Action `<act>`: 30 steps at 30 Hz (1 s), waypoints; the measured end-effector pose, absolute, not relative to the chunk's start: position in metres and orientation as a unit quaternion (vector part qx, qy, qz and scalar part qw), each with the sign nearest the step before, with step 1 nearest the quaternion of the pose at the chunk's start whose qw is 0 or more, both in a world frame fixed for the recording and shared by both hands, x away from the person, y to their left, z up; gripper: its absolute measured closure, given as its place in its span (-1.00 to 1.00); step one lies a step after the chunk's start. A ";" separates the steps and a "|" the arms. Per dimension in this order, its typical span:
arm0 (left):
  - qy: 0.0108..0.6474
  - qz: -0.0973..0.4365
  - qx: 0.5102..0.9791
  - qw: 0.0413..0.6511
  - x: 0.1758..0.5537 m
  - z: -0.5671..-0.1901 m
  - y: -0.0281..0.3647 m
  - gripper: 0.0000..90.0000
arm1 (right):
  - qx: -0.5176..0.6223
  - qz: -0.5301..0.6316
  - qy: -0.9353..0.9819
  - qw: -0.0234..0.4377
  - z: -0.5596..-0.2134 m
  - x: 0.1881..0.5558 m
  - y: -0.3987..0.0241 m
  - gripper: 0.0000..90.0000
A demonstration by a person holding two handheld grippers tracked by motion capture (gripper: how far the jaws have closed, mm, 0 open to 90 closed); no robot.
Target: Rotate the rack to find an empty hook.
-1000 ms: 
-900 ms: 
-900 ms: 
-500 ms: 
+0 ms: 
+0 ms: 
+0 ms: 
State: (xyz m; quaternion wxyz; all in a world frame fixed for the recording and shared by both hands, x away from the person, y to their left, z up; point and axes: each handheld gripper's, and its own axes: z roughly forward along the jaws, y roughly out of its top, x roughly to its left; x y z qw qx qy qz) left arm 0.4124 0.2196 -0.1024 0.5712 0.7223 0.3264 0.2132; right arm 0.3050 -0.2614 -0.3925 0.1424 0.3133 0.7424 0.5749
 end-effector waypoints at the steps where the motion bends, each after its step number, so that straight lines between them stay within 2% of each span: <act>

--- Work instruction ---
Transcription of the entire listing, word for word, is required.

--- Written solution ---
Action `<act>`: 30 steps at 30 Hz (1 s), waypoints; the measured end-effector pose, absolute, not relative to the chunk's start: position in metres and orientation as a unit quaternion (vector part qx, qy, qz and scalar part qw), each with the sign nearest the step before, with step 1 nearest the quaternion of the pose at the chunk's start whose qw is 0 or more, both in a world frame fixed for the recording and shared by both hands, x away from the person, y to their left, z up; gripper: its absolute measured closure, given as its place in its span (-1.00 to 1.00); step one lies a step after the chunk's start. A ";" separates the steps and a "|" the arms. Per dimension in this order, its typical span:
arm0 (left):
  - qy: 0.0108..0.6474
  - qz: -0.0973..0.4365
  - qx: 0.5102..0.9791
  - qw: 0.0413..0.6511
  - x: 0.1758..0.5537 m
  - z: -0.5671..-0.1901 m
  - y: -0.0281..0.3647 m
  - gripper: 0.0000..90.0000
arm1 (right):
  - qx: -0.5176..0.6223
  - qz: -0.5301..0.6316
  - qy: -0.9353..0.9819
  - qw: -0.0234..0.4377
  - z: -0.5596..-0.2134 m
  - x: 0.1881..0.5558 m
  - y: -0.3987..0.0241 m
  - gripper: 0.0000..90.0000
A demonstration by a person holding two handheld grippers tracked by motion capture (gripper: how far the jaws have closed, mm, 0 open to 90 closed); no robot.
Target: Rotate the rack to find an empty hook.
-1000 ms: 
-900 ms: 
-900 ms: 
-500 ms: 
+0 ms: 
+0 ms: 
+0 ms: 
State: (xyz m; quaternion wxyz; all in a world frame fixed for the recording and shared by both hands, x away from the person, y to their left, z up; point and axes: each handheld gripper's, and its own axes: z roughly forward along the jaws, y roughly out of its top, x roughly to its left; x y z qw qx qy qz) left arm 0.4124 0.2196 -0.1024 0.5712 0.7223 0.3264 0.2132; right arm 0.3050 -0.2614 -0.3925 0.1424 0.3133 0.7424 0.5749
 end-effector waypoints at the steps where the motion bends, each after its step number, so that straight lines between them stay within 2% of each span: <act>

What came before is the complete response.